WORK REQUEST:
Locate, in the data below, the line that contains "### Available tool" and the line that contains "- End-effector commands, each"; reproduce exactly those two lines and every line between them, nothing more.

(Recorded data)
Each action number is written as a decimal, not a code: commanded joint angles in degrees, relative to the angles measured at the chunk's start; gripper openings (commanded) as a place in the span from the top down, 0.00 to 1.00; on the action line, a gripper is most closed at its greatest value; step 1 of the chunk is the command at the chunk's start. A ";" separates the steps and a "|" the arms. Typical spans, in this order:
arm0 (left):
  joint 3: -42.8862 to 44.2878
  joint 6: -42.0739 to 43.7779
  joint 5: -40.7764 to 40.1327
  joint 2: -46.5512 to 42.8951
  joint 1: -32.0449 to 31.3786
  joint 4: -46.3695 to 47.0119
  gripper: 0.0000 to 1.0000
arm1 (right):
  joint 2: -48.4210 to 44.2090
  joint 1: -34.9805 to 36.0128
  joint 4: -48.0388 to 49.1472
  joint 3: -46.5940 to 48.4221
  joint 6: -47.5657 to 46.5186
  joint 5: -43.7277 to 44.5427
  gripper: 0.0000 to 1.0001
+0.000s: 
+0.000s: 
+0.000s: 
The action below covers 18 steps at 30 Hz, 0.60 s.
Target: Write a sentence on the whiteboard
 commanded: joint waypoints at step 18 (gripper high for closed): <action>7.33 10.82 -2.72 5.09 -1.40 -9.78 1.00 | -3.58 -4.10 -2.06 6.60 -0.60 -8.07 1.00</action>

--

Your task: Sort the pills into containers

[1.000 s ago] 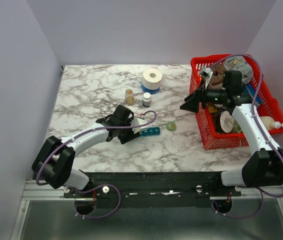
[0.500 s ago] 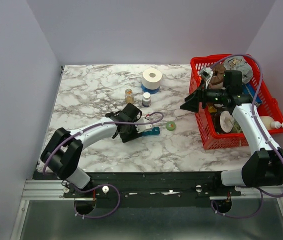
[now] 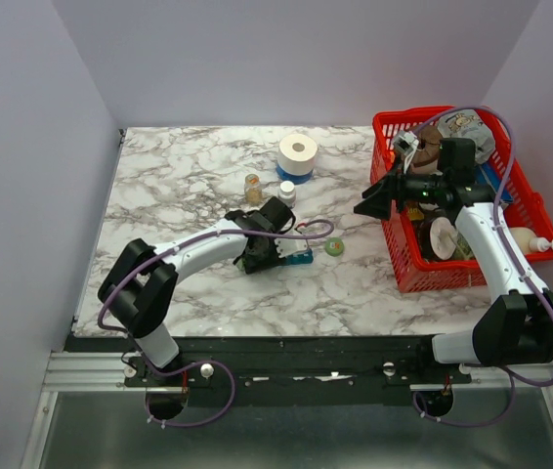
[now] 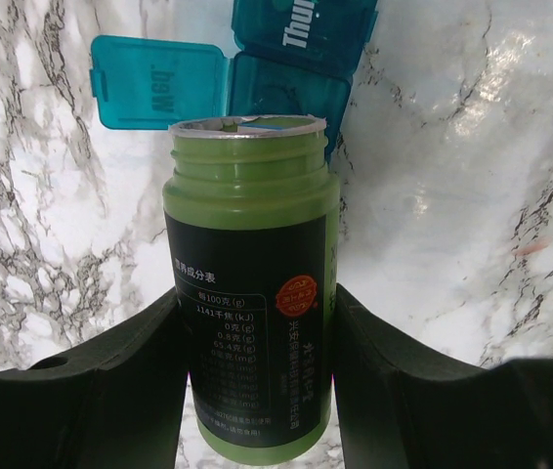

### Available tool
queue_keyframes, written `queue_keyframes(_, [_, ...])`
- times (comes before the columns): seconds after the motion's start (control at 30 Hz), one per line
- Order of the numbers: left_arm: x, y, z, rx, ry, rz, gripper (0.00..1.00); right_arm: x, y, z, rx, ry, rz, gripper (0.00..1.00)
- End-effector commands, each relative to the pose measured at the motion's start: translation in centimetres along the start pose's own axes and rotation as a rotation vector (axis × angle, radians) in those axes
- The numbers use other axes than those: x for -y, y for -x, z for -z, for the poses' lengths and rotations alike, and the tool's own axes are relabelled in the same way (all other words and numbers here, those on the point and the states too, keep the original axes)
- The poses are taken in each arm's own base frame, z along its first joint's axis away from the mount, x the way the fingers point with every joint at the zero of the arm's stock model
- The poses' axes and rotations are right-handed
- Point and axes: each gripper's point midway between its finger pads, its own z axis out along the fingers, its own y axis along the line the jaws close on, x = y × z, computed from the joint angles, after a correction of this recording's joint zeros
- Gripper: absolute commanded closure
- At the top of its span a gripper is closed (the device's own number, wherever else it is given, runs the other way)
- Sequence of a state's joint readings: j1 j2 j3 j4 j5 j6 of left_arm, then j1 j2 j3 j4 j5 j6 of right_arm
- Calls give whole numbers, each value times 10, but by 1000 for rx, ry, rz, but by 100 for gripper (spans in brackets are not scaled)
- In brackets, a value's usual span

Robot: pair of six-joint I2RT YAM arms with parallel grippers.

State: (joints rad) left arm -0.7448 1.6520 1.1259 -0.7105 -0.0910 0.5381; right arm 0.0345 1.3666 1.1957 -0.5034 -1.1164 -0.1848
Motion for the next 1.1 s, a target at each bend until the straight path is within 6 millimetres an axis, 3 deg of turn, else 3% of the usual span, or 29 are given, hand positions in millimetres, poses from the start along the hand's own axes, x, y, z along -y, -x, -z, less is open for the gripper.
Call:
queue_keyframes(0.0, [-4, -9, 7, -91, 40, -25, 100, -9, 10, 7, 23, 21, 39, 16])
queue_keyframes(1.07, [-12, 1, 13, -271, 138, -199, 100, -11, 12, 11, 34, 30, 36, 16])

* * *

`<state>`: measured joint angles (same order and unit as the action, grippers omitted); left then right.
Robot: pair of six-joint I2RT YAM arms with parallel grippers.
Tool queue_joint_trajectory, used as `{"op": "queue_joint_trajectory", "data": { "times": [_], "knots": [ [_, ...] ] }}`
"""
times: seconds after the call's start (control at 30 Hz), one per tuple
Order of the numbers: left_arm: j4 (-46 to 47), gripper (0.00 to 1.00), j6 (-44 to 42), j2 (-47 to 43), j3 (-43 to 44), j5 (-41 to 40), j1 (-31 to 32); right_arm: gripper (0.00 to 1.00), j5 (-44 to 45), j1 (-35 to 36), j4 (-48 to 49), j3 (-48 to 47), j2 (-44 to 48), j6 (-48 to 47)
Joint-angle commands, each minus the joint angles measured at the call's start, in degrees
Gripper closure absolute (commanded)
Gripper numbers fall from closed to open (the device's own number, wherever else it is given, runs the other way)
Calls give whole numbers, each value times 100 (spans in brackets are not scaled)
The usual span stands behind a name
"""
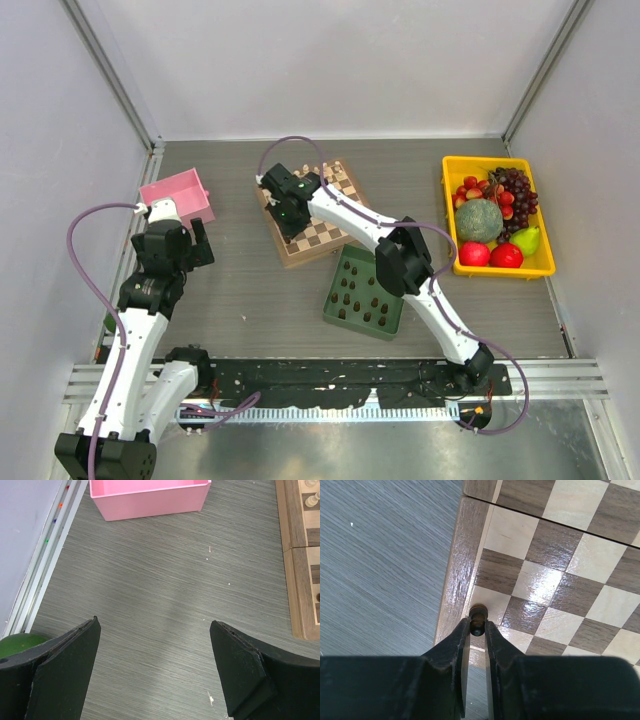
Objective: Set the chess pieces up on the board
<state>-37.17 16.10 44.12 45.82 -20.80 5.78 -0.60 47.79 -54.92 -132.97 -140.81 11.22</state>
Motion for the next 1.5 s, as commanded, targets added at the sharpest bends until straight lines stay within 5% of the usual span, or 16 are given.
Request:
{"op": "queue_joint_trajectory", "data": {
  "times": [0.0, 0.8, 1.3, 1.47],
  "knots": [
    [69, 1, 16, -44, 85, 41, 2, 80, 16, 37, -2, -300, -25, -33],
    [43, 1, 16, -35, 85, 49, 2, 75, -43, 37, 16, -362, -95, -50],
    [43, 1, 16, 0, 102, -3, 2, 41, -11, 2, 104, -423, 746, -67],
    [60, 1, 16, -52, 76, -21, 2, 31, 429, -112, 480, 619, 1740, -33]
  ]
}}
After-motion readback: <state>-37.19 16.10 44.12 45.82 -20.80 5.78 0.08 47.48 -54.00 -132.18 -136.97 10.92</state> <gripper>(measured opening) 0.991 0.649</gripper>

REPLY:
### Available tool
queue_keyframes, written `queue_keyframes(_, [_, ...])`
- times (comes before the columns): seconds after the motion's start (control at 30 Hz), one per line
- Order of the numbers: left_arm: x, y, z, rx, ry, rz, gripper (0.00..1.00); right_arm: x, y, z, rx, ry, rz, gripper (0.00..1.00)
- End-effector commands, each relative to the pose measured at the motion's start: translation in centimetres along the start pose's own axes and rotation as a rotation vector (axis × angle, radians) in those axes

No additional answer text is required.